**DIRECTIONS FOR THIS TASK**
For the material below, set down exactly the lines between the one containing "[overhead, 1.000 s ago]" and the last line, both included, leaving every picture out.

**MATERIALS PROVIDED**

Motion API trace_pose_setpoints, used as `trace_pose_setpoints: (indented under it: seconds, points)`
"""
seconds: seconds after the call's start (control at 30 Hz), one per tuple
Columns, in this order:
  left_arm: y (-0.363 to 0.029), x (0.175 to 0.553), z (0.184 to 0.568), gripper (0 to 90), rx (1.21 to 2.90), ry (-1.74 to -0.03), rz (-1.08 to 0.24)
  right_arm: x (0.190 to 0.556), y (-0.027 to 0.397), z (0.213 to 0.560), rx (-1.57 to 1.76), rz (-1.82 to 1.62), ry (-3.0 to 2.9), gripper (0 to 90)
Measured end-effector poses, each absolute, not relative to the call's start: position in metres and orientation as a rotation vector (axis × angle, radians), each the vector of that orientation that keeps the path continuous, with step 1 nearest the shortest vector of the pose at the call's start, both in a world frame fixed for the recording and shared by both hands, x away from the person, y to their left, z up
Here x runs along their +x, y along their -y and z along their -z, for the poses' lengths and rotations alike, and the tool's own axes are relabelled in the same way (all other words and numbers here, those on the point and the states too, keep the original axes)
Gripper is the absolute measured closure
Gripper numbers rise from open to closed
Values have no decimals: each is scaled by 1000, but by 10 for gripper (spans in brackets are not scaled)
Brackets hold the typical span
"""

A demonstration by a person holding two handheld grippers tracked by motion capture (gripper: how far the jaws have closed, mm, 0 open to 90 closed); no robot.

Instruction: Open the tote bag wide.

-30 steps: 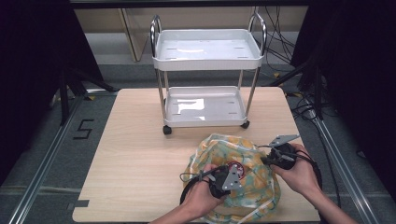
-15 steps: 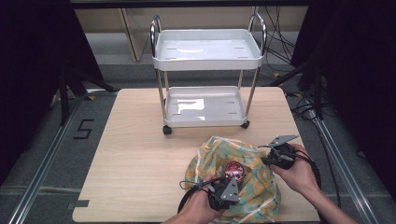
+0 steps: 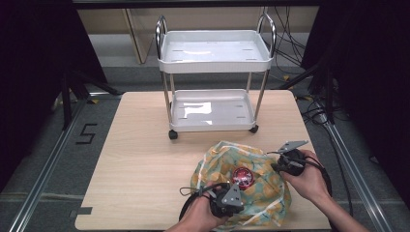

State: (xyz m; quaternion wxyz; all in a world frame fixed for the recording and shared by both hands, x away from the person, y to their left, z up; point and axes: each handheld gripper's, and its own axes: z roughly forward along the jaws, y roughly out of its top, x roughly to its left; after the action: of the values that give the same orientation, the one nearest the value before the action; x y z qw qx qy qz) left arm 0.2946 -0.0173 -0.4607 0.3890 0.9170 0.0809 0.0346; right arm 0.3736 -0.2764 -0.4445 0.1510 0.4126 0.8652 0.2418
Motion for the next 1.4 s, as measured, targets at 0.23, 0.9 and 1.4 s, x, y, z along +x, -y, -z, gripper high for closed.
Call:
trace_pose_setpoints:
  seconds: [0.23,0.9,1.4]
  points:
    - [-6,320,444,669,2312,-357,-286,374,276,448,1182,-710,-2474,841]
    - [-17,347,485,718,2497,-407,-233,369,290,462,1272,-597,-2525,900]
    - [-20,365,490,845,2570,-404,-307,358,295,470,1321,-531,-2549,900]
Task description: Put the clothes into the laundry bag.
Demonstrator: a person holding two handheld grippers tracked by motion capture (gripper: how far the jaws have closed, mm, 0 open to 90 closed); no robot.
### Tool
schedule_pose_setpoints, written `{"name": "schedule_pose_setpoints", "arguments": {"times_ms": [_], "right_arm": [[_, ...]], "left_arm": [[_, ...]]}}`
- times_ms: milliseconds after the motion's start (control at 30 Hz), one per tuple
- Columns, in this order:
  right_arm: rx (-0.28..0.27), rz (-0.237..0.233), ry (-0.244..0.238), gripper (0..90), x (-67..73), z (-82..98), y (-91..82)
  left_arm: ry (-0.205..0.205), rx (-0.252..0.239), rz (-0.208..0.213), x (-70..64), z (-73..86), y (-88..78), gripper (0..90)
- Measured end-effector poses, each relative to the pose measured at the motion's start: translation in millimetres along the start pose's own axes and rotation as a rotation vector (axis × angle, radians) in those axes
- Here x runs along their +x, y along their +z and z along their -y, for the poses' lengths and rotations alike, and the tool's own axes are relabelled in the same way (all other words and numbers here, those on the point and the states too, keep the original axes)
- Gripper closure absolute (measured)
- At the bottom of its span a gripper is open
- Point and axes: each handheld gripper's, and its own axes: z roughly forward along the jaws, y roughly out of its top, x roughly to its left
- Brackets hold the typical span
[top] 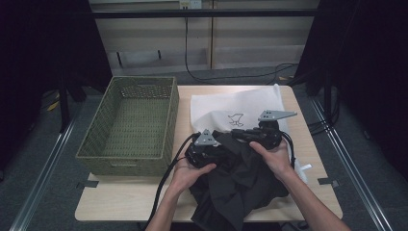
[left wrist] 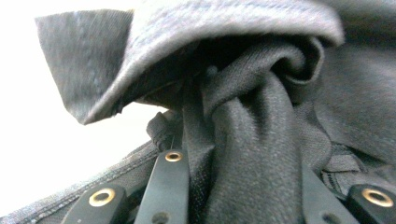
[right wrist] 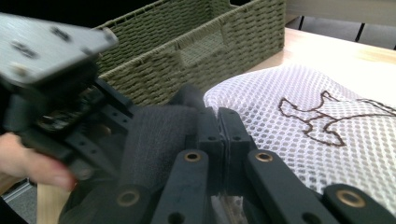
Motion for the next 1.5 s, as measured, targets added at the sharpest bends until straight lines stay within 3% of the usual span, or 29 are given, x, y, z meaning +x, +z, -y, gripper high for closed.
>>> {"name": "schedule_pose_setpoints", "arguments": {"times_ms": [67,133,233,300,400,467,533,600,667,700,767,867,900,1033,1100,1133,1300,1400,1500], "right_arm": [[-0.014,-0.004,-0.009,89.1,3.6,-1.5,1.0],[-0.027,0.0,-0.012,89.1,5.2,-3.6,-0.2],[-0.031,0.004,-0.01,89.1,3.4,-4.3,-3.3],[-0.038,0.016,-0.004,89.1,1.4,-5.2,-7.0],[-0.045,0.03,0.001,89.0,-2.6,-5.7,-11.1],[-0.037,0.032,0.008,89.0,-5.1,-4.9,-10.7],[-0.029,0.034,0.007,89.0,-6.0,-3.5,-8.9],[-0.023,0.032,0.006,89.0,-6.2,-2.5,-7.7],[-0.019,0.034,0.006,89.0,-6.4,-2.3,-7.6],[-0.019,0.035,0.007,89.0,-6.7,-2.1,-7.8],[-0.014,0.036,0.005,89.0,-6.7,-1.8,-7.8],[-0.011,0.037,0.005,89.0,-7.2,-1.2,-6.1],[-0.007,0.043,0.001,89.0,-7.2,-0.9,-5.2],[0.01,0.056,-0.005,88.9,-7.4,0.3,-3.5],[0.025,0.064,-0.007,89.0,-7.6,1.7,-1.7],[0.031,0.068,-0.008,89.0,-8.1,3.0,-0.3],[0.039,0.054,-0.007,89.0,-5.9,4.9,5.7],[0.036,0.049,-0.005,89.1,-3.2,4.7,7.6],[0.025,0.035,0.009,89.1,-3.7,3.7,6.0]], "left_arm": [[0.0,-0.015,0.009,-3.1,-5.9,-4.3,77.1],[0.04,0.015,-0.021,-7.6,-10.3,-6.2,76.4],[0.048,0.043,-0.031,-5.0,-9.8,-8.8,73.9],[0.033,0.065,-0.042,-1.1,-5.5,-11.2,72.1],[0.003,0.028,-0.034,1.8,0.7,-15.8,71.8],[-0.004,0.032,-0.06,2.0,1.2,-16.2,66.5],[0.015,0.03,-0.074,0.7,1.1,-16.4,62.8],[0.015,0.057,-0.121,1.2,1.7,-16.3,50.8],[0.011,0.054,-0.107,5.9,5.6,-15.2,46.2],[-0.012,0.055,-0.092,9.6,9.8,-14.4,43.7],[-0.026,0.022,-0.063,12.0,18.0,-12.9,39.6],[-0.029,-0.014,-0.077,8.6,23.7,-15.8,44.3],[-0.021,-0.018,-0.089,6.4,23.5,-17.4,59.0],[0.015,-0.032,-0.107,-2.1,17.6,-22.8,75.5],[0.002,-0.083,-0.067,-4.4,10.6,-28.3,76.7],[0.02,-0.1,-0.062,-6.5,6.2,-30.1,77.0],[0.057,-0.111,-0.009,-16.1,-12.6,-21.9,78.3],[0.08,-0.092,0.016,-23.6,-18.1,-6.1,78.4],[0.067,-0.061,0.033,-23.5,-16.4,14.0,78.6]]}}
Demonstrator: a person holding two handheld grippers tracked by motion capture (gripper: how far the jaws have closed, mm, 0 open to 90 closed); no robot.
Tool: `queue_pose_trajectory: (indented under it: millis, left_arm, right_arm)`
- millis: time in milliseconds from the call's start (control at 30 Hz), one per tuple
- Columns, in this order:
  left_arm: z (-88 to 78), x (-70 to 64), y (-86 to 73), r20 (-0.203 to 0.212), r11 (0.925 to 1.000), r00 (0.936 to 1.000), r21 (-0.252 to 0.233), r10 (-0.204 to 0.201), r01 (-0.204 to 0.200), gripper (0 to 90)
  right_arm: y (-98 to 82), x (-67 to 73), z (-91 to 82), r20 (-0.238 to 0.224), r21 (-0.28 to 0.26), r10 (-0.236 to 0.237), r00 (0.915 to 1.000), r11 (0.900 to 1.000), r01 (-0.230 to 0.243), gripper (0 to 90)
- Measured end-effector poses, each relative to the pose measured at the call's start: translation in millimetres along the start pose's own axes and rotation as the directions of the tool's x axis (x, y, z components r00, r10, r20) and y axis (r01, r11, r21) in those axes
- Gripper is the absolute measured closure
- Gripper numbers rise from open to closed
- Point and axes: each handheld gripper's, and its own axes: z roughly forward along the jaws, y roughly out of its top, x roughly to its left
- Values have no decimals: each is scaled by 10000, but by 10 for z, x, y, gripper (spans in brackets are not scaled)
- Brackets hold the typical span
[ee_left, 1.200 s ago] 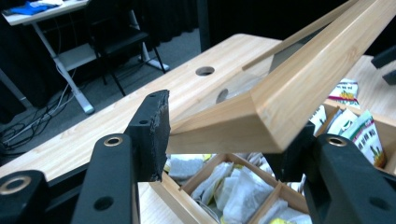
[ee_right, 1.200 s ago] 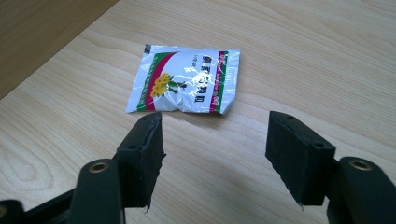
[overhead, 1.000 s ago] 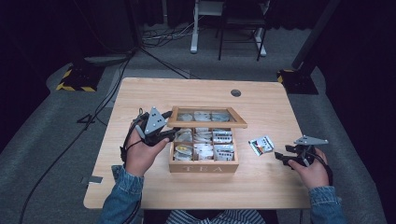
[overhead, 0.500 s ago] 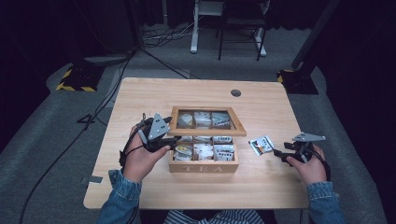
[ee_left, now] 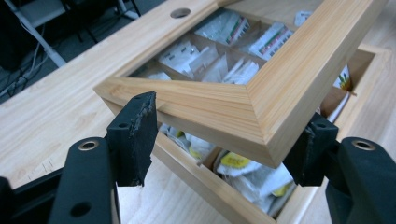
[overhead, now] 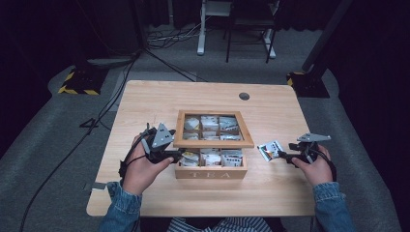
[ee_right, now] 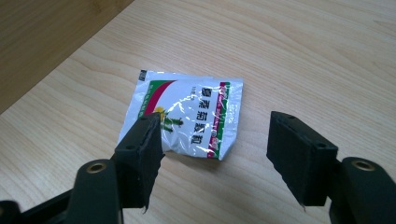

**OUTPUT OF THE TASK**
[overhead, 1.000 s ago] 
[overhead, 0.500 s ago] 
[ee_left, now] 
[overhead, now] 
[ee_right, now] 

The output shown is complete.